TEMOIGNAGES
Texte de l'allocution de Régine Dhoquois 
  lors des obsèques d'Annie Prassoloff
  le samedi 10 avril 1999 à Héricy, près de Fontainebleau 
  Annie,
  
  Sur ton dernier message téléphonique il y a une quinzaine de jours, 
  avec ce style si élégant qui te caractérisait, tu m'avais 
  appelée ton ange gardien...pitoyable ange gardien, impuissante à 
  empêcher l'irréparable.
Il y a dix-sept ans nous avions fait connaissance à l'université. 
  Nous poursuivions à un étage de distance, dans nos couloirs sinistres, 
  moi des enseignements de droit, toi des enseignements de littérature. 
  Mais voilà, il se trouve que tu étais passionnée par le 
  droit et moi par la littérature. 
  Il a fallu que tu insistes sans te lasser pour que nous travaillions ensemble 
  sur un enseignement de droit et littérature dont tu avais inventé 
  totalement l'architecture. Pendant dix-sept ans nous avons défriché 
  ensemble ce terrain qui n'existait pas - et il n'existe toujours pas en France 
  - alors qu'il occupe aux 
  Etats-Unis une place remarquable, à juste titre.
  Ce n'est pas le moindre des paradoxes que tu m'aies fait aimer et découvrir 
  le droit de la propriété littéraire et artistique non enseigné 
  en faculté de droit, l'histoire et l'actualité de la censure, 
  l'environnement social de la création. Notre matière s'enflait 
  d'année en année. Nous étions parties du livre, nous arrivions 
  à Internet.
Un couple ne va jamais sans crises. Nous en avons traversé 
  quelques-unes, dont nous sommes toujours sorties, grâce à ton exquise 
  et profonde attention pour autrui.
  Nous étions sans doute parmi les dernières à travailler 
  vraiment ensemble, à mettre en oeuvre cette interdisciplinarité 
  proclamée mais si peu appliquée.
  Tu avais remplacé ton engagement bordiguiste par des colères explosives, 
  parfois gênantes dans un monde soi-disant policé, contre les radiateurs 
  froids, les locaux tristes, les chasses d'eau inopportunes ou encore l'hypocrisie 
  ambiante dans toute institution qui ne se respecte pas. Il me semble maintenant 
  que tu nous rappelais que nous possédons cette faculté élémentaire, 
  la colère, qui est le début de la résistance.

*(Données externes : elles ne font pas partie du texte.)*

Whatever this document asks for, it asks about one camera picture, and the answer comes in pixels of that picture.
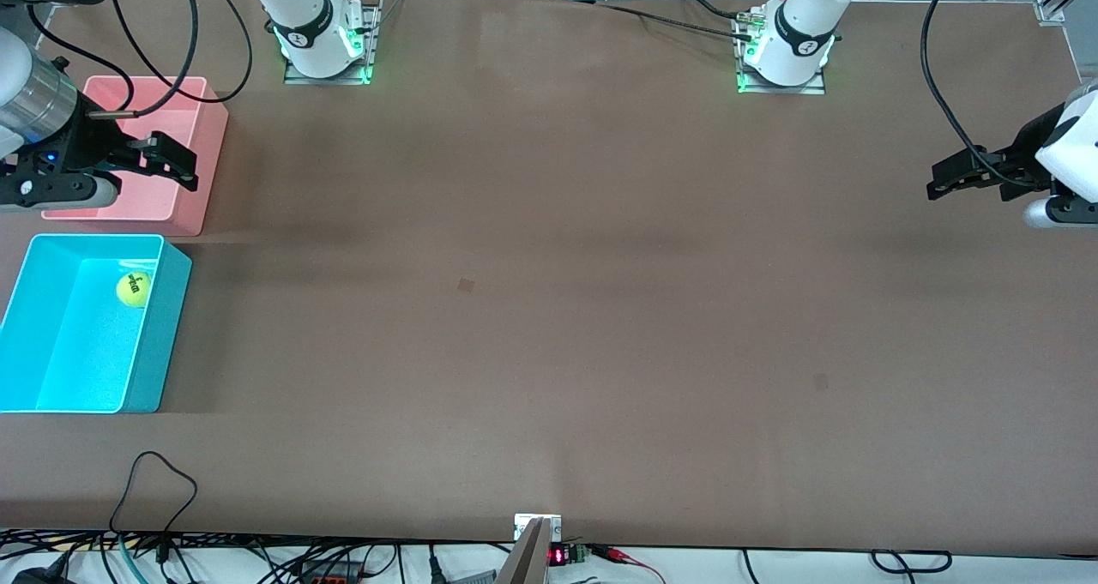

Dans ton combat inlassable contre la censure et la lâcheté, il me faut rappeler que c'est toi qui la première à Jussieu as été à l'origine de la première réunion contre la fatwa dirigée depuis février 1989 contre l'écrivain Salman Rushdie. Tu en as convaincu quelques autres mais c'est toi seule qui, avec ta fougue habituelle, as demandé au Conseil Scientifiquede l'université que Rushdie soit fait docteur honoris causa, ce qui aurait constitué un geste symbolique et courageux. Là encore la lâcheté l'a emporté. C'est aussi grâce à toi que le Comité de défense de Rushdie en France s'est créé et développé.
Annie, tu m'as souvent exaspérée. J'ai souvent aussi 
  eu peur pour toi, peur que tes excès de language ne soient pas compris 
  et que tu te fasses mal aimer.
  Je garderai de toi l'image d'un Etre humain vrai, chaleureuse, généreuse, 
  fidèle à ses engagements, trop discrète dans tes désespoirs. 
  Je m'en voudrai toujours de ne pas avoir essayé d'être plus proche 
  de toi, mais ton extrême politesse ne supportait pas d'avoit l'impression 
  d'importuner. 
  J'essaierai de préserver ce que tu avais créé à 
  Paris VII et aussi cette part de colère et de résistance que, 
  dans des styles différents, nous partagions.